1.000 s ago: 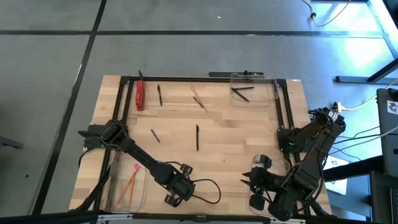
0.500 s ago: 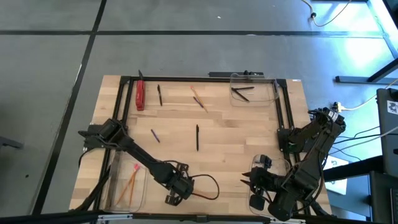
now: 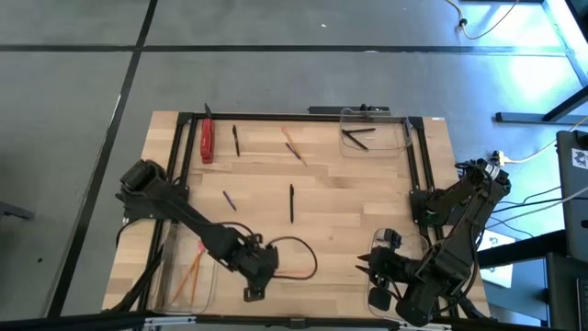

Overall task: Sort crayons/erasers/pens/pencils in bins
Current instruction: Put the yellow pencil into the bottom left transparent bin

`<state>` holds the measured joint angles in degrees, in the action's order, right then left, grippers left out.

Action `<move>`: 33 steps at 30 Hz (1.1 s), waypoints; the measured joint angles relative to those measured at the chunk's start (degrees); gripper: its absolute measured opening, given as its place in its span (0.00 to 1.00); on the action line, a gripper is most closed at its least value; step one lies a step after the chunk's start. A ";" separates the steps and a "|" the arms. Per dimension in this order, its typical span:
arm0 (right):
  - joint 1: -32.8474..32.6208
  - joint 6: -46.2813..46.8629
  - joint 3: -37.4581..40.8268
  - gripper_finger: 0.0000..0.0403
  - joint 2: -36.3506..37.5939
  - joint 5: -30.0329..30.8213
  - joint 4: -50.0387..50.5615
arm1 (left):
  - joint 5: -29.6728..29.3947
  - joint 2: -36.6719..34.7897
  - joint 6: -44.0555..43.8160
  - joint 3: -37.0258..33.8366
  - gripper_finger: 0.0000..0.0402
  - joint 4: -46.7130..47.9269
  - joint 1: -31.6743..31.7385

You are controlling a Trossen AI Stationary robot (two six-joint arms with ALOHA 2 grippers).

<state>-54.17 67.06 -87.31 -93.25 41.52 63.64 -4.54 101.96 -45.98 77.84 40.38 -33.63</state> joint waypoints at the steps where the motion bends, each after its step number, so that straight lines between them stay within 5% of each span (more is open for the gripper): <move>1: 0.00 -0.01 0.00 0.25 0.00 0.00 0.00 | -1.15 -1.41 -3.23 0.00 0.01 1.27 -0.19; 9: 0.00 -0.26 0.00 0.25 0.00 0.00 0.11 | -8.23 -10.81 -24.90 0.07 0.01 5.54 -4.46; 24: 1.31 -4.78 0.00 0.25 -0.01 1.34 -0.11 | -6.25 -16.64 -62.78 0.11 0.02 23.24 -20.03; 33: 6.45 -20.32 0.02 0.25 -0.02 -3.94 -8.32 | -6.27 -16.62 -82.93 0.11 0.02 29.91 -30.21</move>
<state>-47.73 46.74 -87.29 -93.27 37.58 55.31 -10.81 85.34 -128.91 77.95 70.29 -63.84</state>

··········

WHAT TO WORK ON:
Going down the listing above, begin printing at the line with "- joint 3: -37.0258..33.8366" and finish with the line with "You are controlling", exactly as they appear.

EXERCISE RESULT:
  - joint 3: -37.0258..33.8366
  - gripper_finger: 0.0000..0.0402
  - joint 4: -46.7130..47.9269
  - joint 1: -31.6743..31.7385

You are controlling a Trossen AI Stationary robot (two six-joint arms with ALOHA 2 grippers).

Work on this exercise has been completed.